Over the last few years what we can do has changed, and I will admit I am not up to date with all the changes, the London Fire Brigade it seems started the ball rolling when a fireman got stuck in a building and died when the wiring fell down onto his BA kit. The practice of using stick on trunking clearly needed to stop, but the first knee jerk reaction would mean plastic raw plugs would be out, as they could melt in a fire.
Since then there has been some talk about what is an escape route, I would have said stairs and landing plus hall, but it seems a true escape route is devoid of anything which can burn unless no option, so no carpet for example, so in a normal house we don't have escape routes as such, and to be frank this house has 6 doors to the outside, and upstairs we have a roof we could likely get on, and in one room we passed the floor boarding for loft through a window as being on a hill the drive is higher than the middle floor.
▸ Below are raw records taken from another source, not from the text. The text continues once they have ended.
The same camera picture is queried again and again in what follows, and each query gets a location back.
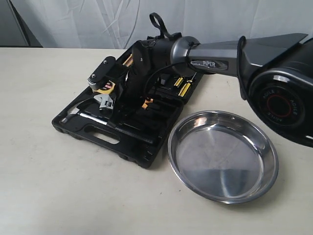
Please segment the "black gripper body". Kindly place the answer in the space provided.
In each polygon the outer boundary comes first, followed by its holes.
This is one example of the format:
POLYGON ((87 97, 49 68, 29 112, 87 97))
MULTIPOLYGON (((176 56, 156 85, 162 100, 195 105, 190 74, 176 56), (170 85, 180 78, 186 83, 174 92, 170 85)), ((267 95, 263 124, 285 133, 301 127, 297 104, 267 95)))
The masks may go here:
POLYGON ((144 102, 144 87, 156 70, 154 46, 156 40, 138 40, 132 46, 133 63, 128 71, 118 104, 122 110, 138 109, 144 102))

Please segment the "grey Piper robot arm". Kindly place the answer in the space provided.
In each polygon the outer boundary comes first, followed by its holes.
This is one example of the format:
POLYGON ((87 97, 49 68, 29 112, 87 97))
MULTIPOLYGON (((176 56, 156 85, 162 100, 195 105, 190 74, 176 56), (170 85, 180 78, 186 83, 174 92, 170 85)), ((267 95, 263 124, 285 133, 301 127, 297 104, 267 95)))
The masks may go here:
POLYGON ((191 36, 148 37, 133 44, 132 59, 117 87, 111 125, 143 105, 160 73, 221 74, 238 79, 242 99, 272 131, 313 145, 313 41, 306 34, 209 44, 191 36))

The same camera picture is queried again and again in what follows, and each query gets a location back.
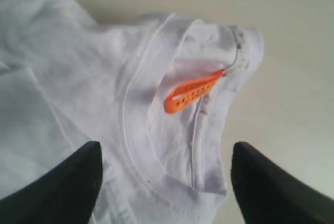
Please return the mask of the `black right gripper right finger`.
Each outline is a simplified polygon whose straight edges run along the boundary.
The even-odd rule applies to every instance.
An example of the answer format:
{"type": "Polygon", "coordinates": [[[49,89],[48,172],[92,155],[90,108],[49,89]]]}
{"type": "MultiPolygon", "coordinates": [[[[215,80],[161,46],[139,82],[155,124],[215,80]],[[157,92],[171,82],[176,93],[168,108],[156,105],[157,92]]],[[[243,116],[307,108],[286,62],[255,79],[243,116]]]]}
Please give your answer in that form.
{"type": "Polygon", "coordinates": [[[333,199],[247,142],[233,146],[231,182],[245,223],[333,223],[333,199]]]}

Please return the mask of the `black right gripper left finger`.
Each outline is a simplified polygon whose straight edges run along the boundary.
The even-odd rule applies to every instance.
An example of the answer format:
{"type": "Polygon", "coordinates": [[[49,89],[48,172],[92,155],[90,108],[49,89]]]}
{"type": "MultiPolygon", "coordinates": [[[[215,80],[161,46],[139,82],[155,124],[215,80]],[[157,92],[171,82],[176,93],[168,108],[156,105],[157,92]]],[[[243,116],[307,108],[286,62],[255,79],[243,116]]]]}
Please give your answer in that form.
{"type": "Polygon", "coordinates": [[[36,181],[1,199],[1,223],[89,223],[101,185],[101,144],[90,141],[36,181]]]}

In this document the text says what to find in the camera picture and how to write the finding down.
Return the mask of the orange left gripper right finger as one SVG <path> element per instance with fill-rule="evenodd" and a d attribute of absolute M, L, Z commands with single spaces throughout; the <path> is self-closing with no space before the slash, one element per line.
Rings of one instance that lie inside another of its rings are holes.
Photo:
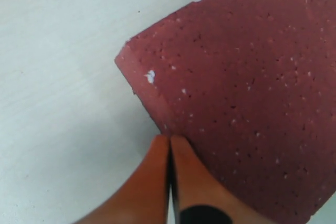
<path fill-rule="evenodd" d="M 171 151 L 176 223 L 274 223 L 223 187 L 187 139 L 172 136 Z"/>

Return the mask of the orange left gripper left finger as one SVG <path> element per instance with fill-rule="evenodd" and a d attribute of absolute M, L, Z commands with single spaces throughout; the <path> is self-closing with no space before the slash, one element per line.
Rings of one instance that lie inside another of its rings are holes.
<path fill-rule="evenodd" d="M 127 181 L 107 201 L 77 223 L 166 223 L 169 161 L 169 139 L 157 135 L 141 164 Z"/>

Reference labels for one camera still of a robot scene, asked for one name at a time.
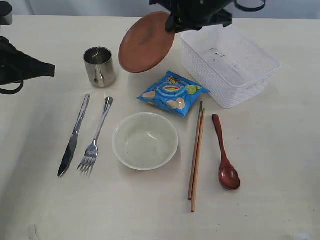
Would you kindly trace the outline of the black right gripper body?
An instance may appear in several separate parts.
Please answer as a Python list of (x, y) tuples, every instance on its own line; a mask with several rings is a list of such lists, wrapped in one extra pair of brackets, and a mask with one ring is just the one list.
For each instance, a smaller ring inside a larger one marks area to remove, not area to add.
[(199, 31), (203, 27), (232, 24), (232, 14), (225, 10), (232, 0), (150, 0), (175, 15), (176, 31)]

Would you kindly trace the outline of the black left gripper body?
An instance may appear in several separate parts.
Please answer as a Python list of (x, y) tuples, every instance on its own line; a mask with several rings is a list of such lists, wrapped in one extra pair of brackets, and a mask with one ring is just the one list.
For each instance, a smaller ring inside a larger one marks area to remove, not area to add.
[(10, 41), (0, 37), (0, 84), (8, 85), (30, 79), (29, 57)]

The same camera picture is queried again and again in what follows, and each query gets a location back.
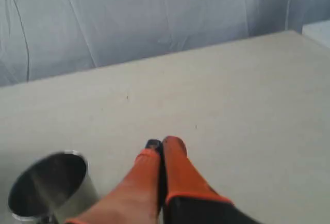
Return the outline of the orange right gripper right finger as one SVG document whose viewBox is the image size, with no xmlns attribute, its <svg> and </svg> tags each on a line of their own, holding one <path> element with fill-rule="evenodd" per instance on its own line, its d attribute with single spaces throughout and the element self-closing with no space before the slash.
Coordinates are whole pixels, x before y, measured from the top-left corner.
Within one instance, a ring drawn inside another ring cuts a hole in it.
<svg viewBox="0 0 330 224">
<path fill-rule="evenodd" d="M 167 176 L 165 223 L 258 223 L 208 184 L 188 159 L 180 138 L 168 136 L 162 146 Z"/>
</svg>

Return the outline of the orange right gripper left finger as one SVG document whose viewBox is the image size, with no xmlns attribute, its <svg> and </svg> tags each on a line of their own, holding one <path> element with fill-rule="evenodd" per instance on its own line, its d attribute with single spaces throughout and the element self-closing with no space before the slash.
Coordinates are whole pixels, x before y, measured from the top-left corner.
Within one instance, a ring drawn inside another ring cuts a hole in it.
<svg viewBox="0 0 330 224">
<path fill-rule="evenodd" d="M 161 142 L 148 140 L 133 167 L 103 199 L 65 223 L 157 223 Z"/>
</svg>

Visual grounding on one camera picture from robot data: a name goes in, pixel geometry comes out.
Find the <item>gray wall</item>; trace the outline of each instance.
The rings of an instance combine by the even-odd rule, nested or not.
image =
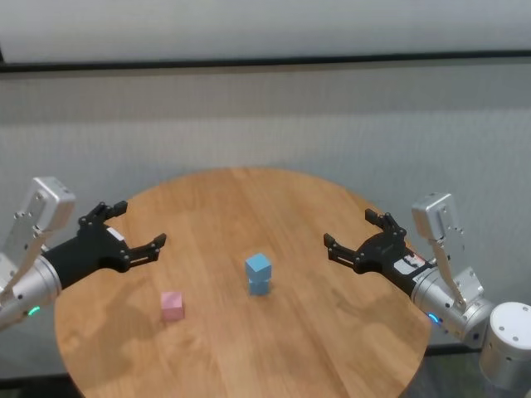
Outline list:
[[[7,0],[7,62],[522,50],[528,0]]]
[[[418,197],[454,192],[488,296],[531,303],[530,76],[519,60],[5,75],[0,237],[36,175],[70,187],[78,216],[199,169],[287,167],[411,231]],[[51,310],[0,338],[0,376],[62,370]]]

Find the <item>black stripe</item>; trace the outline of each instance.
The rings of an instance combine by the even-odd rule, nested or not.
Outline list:
[[[440,355],[471,354],[481,352],[481,348],[470,348],[465,344],[441,344],[428,346],[424,352],[424,357],[436,357]]]
[[[49,376],[27,376],[16,377],[12,379],[0,379],[0,390],[14,390],[16,388],[23,388],[42,382],[71,384],[72,379],[68,373]]]
[[[66,70],[132,70],[167,68],[203,68],[225,66],[289,66],[313,64],[339,64],[358,62],[459,60],[480,58],[531,57],[531,50],[517,51],[464,51],[430,52],[415,54],[384,54],[372,56],[302,56],[286,58],[250,58],[204,61],[127,61],[127,62],[75,62],[75,63],[2,63],[0,73],[47,72]]]

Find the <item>metal cylinder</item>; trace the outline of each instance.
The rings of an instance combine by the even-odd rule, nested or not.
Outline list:
[[[520,390],[531,380],[531,306],[503,303],[490,315],[480,369],[498,387]]]
[[[56,271],[39,256],[27,273],[13,286],[12,294],[0,303],[0,329],[22,321],[36,306],[53,302],[61,292]]]
[[[412,292],[412,302],[434,323],[467,346],[481,347],[493,304],[478,296],[463,310],[455,305],[453,297],[437,268],[419,278]]]

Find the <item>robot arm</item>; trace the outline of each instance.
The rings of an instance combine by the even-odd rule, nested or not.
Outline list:
[[[46,238],[66,224],[74,202],[74,195],[54,177],[33,179],[0,252],[0,330],[52,303],[63,289],[98,269],[126,272],[158,259],[165,234],[129,248],[124,237],[105,224],[126,212],[125,201],[114,206],[101,202],[79,219],[74,238],[41,252]]]
[[[341,246],[329,234],[329,259],[357,274],[378,272],[407,294],[432,320],[464,344],[482,348],[480,368],[497,386],[529,387],[531,377],[531,307],[483,297],[471,267],[465,267],[463,230],[451,194],[431,194],[413,205],[420,235],[427,238],[435,260],[425,261],[406,247],[406,231],[389,213],[365,211],[365,220],[382,229],[358,250]]]

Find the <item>pink cube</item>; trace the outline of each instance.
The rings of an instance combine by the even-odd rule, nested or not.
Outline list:
[[[160,298],[164,321],[178,321],[184,318],[183,294],[163,292]]]

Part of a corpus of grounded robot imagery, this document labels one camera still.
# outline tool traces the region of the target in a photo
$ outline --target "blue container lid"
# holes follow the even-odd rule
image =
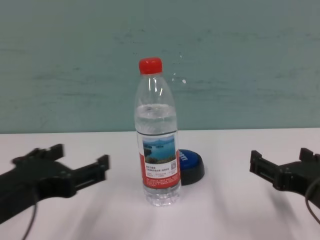
[[[202,158],[194,151],[180,149],[181,184],[189,185],[198,182],[205,175],[205,167]]]

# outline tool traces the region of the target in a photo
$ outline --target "white table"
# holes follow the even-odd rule
[[[301,147],[320,153],[320,129],[180,131],[179,147],[199,153],[206,172],[168,207],[145,201],[134,132],[0,135],[0,172],[12,168],[11,159],[58,143],[65,144],[60,161],[71,168],[109,154],[111,169],[107,181],[72,198],[41,201],[29,240],[320,238],[302,196],[276,191],[249,172],[251,150],[276,164],[297,161]],[[31,213],[29,208],[0,225],[0,238],[21,239]]]

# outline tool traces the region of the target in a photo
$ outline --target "landscape photo on label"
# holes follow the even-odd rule
[[[148,164],[165,164],[176,159],[175,137],[143,137],[144,160]]]

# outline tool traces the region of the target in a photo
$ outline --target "plastic water bottle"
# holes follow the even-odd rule
[[[175,102],[160,58],[141,59],[139,69],[134,121],[144,193],[152,205],[170,205],[181,187]]]

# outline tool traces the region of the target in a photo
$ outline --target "black cable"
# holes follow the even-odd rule
[[[33,212],[32,212],[32,217],[31,217],[31,220],[29,222],[29,225],[28,225],[28,228],[26,229],[23,237],[22,237],[22,240],[26,240],[29,233],[30,233],[30,230],[32,228],[32,226],[34,225],[34,222],[35,222],[35,219],[36,219],[36,215],[37,215],[37,208],[38,208],[38,196],[36,194],[36,191],[35,189],[32,189],[32,195],[33,195],[33,203],[34,203],[34,207],[33,207]]]
[[[313,183],[311,183],[310,186],[307,188],[305,195],[304,195],[304,200],[305,200],[305,205],[308,208],[310,214],[317,221],[317,223],[320,224],[320,219],[315,215],[314,211],[312,211],[310,204],[309,204],[310,195],[312,194],[312,191],[314,190],[315,186],[318,183],[320,183],[320,177],[317,178],[316,180],[314,180]]]

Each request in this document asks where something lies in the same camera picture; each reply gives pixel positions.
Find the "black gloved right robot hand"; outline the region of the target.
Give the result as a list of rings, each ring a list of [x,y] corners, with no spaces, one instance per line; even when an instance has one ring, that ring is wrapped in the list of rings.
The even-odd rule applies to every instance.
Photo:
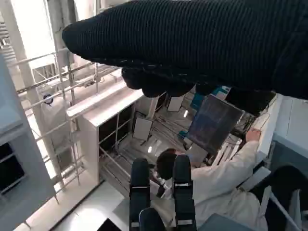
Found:
[[[154,98],[220,86],[308,97],[305,0],[132,0],[68,25],[67,48]]]

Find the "black left hand blue tape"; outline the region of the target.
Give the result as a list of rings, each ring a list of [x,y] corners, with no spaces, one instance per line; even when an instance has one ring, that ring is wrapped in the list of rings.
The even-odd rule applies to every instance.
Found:
[[[177,231],[197,230],[193,200],[191,163],[187,155],[175,158],[173,166],[172,197],[175,205]],[[145,158],[133,161],[129,188],[129,230],[165,231],[166,227],[151,207],[149,163]]]

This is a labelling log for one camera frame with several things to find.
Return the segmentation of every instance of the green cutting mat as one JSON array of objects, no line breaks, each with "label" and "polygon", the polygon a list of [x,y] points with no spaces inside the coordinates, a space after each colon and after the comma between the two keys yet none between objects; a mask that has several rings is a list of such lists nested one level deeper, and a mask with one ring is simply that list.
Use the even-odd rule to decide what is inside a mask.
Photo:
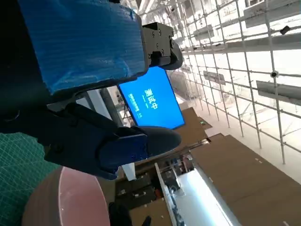
[{"label": "green cutting mat", "polygon": [[46,162],[43,147],[25,134],[0,133],[0,226],[20,226],[34,188],[57,165]]}]

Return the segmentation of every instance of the robotic arm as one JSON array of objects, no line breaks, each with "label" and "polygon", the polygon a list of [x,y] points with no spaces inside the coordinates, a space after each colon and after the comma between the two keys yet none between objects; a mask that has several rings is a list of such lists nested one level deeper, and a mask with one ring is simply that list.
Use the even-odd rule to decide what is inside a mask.
[{"label": "robotic arm", "polygon": [[[135,12],[92,0],[12,0],[1,7],[0,132],[22,132],[44,146],[45,160],[113,180],[118,167],[177,147],[158,127],[118,127],[73,103],[84,91],[174,70],[182,54],[173,29],[141,25]],[[64,103],[59,111],[52,104]]]}]

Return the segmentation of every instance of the metal scaffolding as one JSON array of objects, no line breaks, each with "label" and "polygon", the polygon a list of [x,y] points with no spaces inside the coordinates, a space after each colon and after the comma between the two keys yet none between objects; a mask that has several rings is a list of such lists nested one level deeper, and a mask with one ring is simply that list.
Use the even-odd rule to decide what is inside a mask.
[{"label": "metal scaffolding", "polygon": [[[279,77],[272,77],[271,73],[275,72],[275,50],[282,50],[282,47],[277,49],[275,47],[275,43],[279,44],[278,38],[280,36],[279,27],[271,28],[271,23],[275,22],[275,19],[271,20],[270,11],[271,10],[281,10],[283,7],[283,2],[280,0],[277,1],[278,4],[273,7],[269,6],[269,0],[264,0],[264,9],[260,12],[256,11],[251,16],[244,15],[244,9],[242,8],[242,4],[245,4],[244,0],[158,0],[159,3],[157,6],[154,6],[152,10],[148,13],[143,13],[142,15],[147,15],[148,23],[154,22],[159,19],[159,22],[164,23],[166,25],[176,27],[175,32],[175,40],[179,40],[180,48],[183,53],[183,65],[185,68],[181,68],[177,71],[182,72],[182,76],[185,78],[187,90],[191,90],[192,94],[189,94],[189,98],[191,101],[194,101],[197,104],[197,99],[199,99],[201,110],[206,110],[203,108],[202,102],[207,105],[208,113],[210,113],[209,106],[215,108],[216,118],[217,120],[221,120],[221,115],[225,114],[228,127],[230,128],[229,116],[235,118],[239,122],[241,136],[244,136],[244,127],[243,124],[254,128],[257,132],[258,145],[259,148],[262,147],[261,144],[261,134],[264,134],[280,143],[281,153],[282,153],[282,162],[285,164],[285,147],[289,147],[293,150],[296,150],[301,153],[301,150],[295,147],[292,144],[284,141],[284,137],[287,135],[291,135],[292,133],[298,133],[300,128],[293,128],[291,132],[286,132],[282,130],[282,117],[293,117],[295,120],[300,120],[301,116],[296,113],[289,111],[288,109],[282,109],[281,101],[279,100],[278,94],[278,86],[280,78],[289,78],[289,79],[298,79],[301,78],[300,71],[294,71],[292,73],[288,73],[287,71],[279,71]],[[199,9],[196,10],[195,4],[199,3]],[[236,14],[235,18],[231,18],[226,20],[222,16],[222,12],[231,7],[231,10]],[[178,13],[177,17],[171,17],[168,12]],[[264,20],[261,24],[265,26],[264,29],[258,30],[257,33],[249,33],[246,32],[246,22],[252,19],[256,19],[257,16],[261,16]],[[231,25],[236,25],[237,31],[235,30],[235,35],[228,35],[227,29]],[[210,29],[214,29],[214,35],[212,37],[212,33]],[[290,32],[295,34],[295,39],[298,39],[298,31],[301,29],[300,24],[295,24],[290,27]],[[198,34],[195,31],[204,31],[207,33],[205,37],[198,37]],[[266,38],[268,41],[267,46],[263,51],[269,52],[271,68],[268,68],[263,71],[253,70],[250,68],[250,59],[248,58],[248,53],[250,46],[247,46],[249,41],[254,39],[262,39],[262,37]],[[290,37],[281,36],[282,41],[289,41]],[[301,41],[297,44],[297,47],[294,46],[291,49],[301,49]],[[245,63],[245,68],[237,68],[230,60],[231,53],[241,53],[243,54],[242,60]],[[224,54],[223,63],[221,64],[220,55]],[[220,71],[224,71],[228,74],[228,78],[220,77]],[[240,73],[245,75],[247,82],[245,84],[241,84],[236,80],[243,79],[237,78],[234,74]],[[213,80],[210,76],[214,74],[216,76],[215,80]],[[259,89],[256,87],[254,82],[255,77],[257,75],[265,75],[265,79],[268,78],[270,82],[274,84],[275,91],[275,105],[269,105],[265,103],[265,101],[261,101]],[[169,75],[172,76],[181,76],[178,73],[172,73]],[[196,87],[196,91],[198,97],[193,96],[193,87]],[[231,103],[227,101],[232,98],[234,100]],[[239,109],[240,104],[248,103],[248,106],[252,106],[252,108]],[[246,120],[245,112],[248,110],[248,113],[254,119],[254,123],[250,123]],[[275,113],[270,113],[267,118],[259,118],[259,114],[263,114],[264,111],[274,111]],[[271,134],[269,131],[262,130],[263,124],[270,123],[273,121],[273,132],[279,131],[279,136],[275,134]]]}]

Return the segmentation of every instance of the black cable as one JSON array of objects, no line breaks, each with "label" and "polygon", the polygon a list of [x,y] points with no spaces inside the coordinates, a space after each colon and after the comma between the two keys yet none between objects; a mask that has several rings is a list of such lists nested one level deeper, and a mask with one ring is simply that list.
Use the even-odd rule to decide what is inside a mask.
[{"label": "black cable", "polygon": [[124,119],[126,117],[126,107],[127,107],[126,104],[124,104],[124,109],[123,109],[124,110],[124,115],[123,115],[122,119]]}]

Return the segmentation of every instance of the fluorescent light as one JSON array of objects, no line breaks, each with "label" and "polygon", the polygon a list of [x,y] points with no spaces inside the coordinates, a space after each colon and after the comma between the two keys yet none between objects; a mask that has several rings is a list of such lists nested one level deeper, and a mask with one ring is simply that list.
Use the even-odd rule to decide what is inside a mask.
[{"label": "fluorescent light", "polygon": [[149,1],[149,4],[148,4],[147,7],[146,7],[145,13],[148,13],[148,11],[151,9],[152,4],[154,4],[154,1],[155,1],[155,0],[150,0],[150,1]]},{"label": "fluorescent light", "polygon": [[145,0],[142,0],[139,6],[139,12],[143,9],[144,4],[145,4]]}]

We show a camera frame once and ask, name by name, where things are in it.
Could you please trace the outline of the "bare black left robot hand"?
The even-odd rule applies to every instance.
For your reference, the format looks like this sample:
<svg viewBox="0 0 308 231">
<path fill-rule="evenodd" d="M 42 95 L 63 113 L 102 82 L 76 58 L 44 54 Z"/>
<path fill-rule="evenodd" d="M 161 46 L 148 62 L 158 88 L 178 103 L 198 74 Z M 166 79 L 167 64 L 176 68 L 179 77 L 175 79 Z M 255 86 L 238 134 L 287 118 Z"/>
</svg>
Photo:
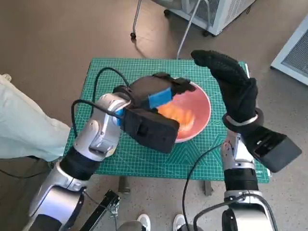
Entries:
<svg viewBox="0 0 308 231">
<path fill-rule="evenodd" d="M 196 90 L 190 80 L 183 77 L 173 78 L 164 72 L 141 77 L 129 88 L 133 105 L 146 110 L 169 103 L 175 95 Z"/>
</svg>

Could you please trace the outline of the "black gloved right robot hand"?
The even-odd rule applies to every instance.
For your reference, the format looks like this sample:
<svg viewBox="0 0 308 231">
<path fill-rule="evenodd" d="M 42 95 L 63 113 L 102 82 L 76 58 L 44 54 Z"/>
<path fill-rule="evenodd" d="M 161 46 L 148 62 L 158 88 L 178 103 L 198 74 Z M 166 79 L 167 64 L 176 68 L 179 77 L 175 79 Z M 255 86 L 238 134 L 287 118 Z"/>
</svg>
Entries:
<svg viewBox="0 0 308 231">
<path fill-rule="evenodd" d="M 243 123 L 256 116 L 257 82 L 249 78 L 239 62 L 217 51 L 191 52 L 196 65 L 207 67 L 218 82 L 227 115 Z"/>
</svg>

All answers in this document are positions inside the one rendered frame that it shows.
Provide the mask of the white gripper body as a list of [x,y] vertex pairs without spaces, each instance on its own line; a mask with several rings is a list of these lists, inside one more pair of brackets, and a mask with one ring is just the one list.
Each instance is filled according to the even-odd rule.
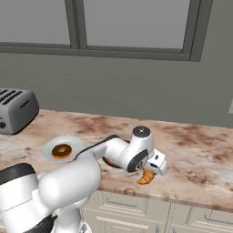
[[149,159],[145,164],[145,168],[148,168],[157,175],[164,176],[167,172],[167,161],[165,159]]

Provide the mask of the orange croissant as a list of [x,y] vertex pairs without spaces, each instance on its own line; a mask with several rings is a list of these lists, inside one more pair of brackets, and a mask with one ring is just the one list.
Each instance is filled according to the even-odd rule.
[[154,179],[155,173],[148,169],[143,167],[143,176],[137,181],[139,185],[146,185],[149,184]]

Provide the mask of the cream drawer front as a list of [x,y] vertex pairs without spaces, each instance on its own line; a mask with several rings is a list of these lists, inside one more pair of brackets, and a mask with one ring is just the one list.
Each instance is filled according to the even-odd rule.
[[[98,191],[97,196],[98,204],[101,207],[132,211],[134,213],[144,214],[146,216],[148,216],[149,214],[156,214],[159,211],[161,211],[162,213],[167,213],[169,210],[169,204],[167,202],[163,202],[157,199],[132,197],[103,191]],[[137,208],[129,208],[110,204],[106,202],[107,199],[132,205],[137,204]]]
[[84,208],[84,220],[93,233],[165,233],[165,224]]
[[233,213],[173,204],[167,223],[167,233],[233,233],[233,226],[211,222],[208,218],[233,222]]

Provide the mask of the dark red rimmed plate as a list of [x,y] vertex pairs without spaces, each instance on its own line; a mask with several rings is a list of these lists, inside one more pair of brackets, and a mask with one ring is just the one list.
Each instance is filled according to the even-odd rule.
[[106,157],[102,157],[102,160],[109,166],[114,167],[114,168],[121,168],[120,166],[116,165],[114,162],[112,162],[110,159]]

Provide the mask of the brown glazed donut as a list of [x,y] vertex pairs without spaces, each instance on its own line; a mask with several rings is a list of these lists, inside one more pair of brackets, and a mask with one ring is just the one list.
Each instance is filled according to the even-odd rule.
[[68,144],[60,144],[55,146],[52,149],[52,156],[55,159],[64,159],[67,158],[71,155],[72,153],[72,147],[69,146]]

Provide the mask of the white round plate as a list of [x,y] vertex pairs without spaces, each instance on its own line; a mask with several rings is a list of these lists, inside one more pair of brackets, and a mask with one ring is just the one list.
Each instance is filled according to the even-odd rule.
[[[72,153],[69,157],[64,159],[53,158],[51,154],[52,149],[60,144],[68,144],[69,146],[72,147]],[[79,139],[78,137],[65,135],[65,136],[53,138],[49,142],[47,142],[43,148],[42,154],[46,159],[48,159],[53,163],[65,163],[72,161],[75,158],[75,156],[84,148],[85,146],[81,139]]]

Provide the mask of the grey framed window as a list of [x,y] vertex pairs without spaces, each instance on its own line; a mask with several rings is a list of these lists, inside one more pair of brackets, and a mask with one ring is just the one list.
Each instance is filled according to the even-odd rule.
[[0,0],[0,53],[198,62],[213,0]]

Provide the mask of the grey metal toaster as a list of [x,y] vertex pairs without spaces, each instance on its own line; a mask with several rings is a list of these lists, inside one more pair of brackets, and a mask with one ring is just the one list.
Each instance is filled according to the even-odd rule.
[[0,134],[14,135],[38,115],[39,105],[31,90],[0,87]]
There are special clips which fit into plastic trunking so although the trunking may melt, the wires will not fall on the floor, in the main we are looking at where they cross door ways, but the question arises what is a flat? It does matter as with high rise flats there are different rules to a flat over a shop.
The flat below my main house has a suspended ceiling, think it was originally a large double garage, on the wall plaster board hides all the wiring and pipe work.
In the main house ceiling are too low to fit a suspended ceiling, and to rewire likely the ceiling would need to come down and be replaced as the floors would not easy come up. Although some cables may be able to be fished through between the beams.
The ceiling finish can change things, asbestos was used on many ceilings, so to remove is a really big job. Can't drill it, so often surface rewire is the only way.
In Wales the LABC charge £100 plus vat for first £2000 worth of work, and to DIY a rewire it is a case of power is removed, you rewire, the inspector agrees it is to standard and then power is returned, so no electric until inspected, this for most people is a non starter, so only way is to use a scheme member who can self certify so freezers are turned back on before they defrost etc.
So even as an electrician as not a scheme member it was not cost effective for me to rewire my mothers house, the cost of a room in an old peoples home mean speed was important, so at one point there were 6 electricians in the house to finish it on time.
Theory you can DIY a rewire, practice simply not cost effective. Before 2004 yes I could have done a bit at a time while still living in the home, but not today, once the LABC is involved one has to follow the rules to the letter, this includes all the testing and inspecting, and the test equipment needs to be calibrated, so to hire it needs re-calibrating after each hire, so even hiring it works out expensive.
Yes I have my own test equipment, but not calibrated, and when I did a wet room in mothers house the LABC inspector wanted to see the calibration certificates. At that time son was working as a sole trader with his own test equipment which was calibrated. But calibration can cost more than the meter. My insulation tester and clamp on meter cost me £35 each, but the loop impedance tester and RCD tester are more like £200 each, so to buy looking at around £500 to £750 for the meters.
Some times the LABC can arrange inspection, it means you only have a completion certificate no installation certificate, but likely you will pay at least £500 for the third party inspection, so however you try to do it, likely you will need to pay around £1000 to be able to DIY the work, as said you can still do it, but not cost effective.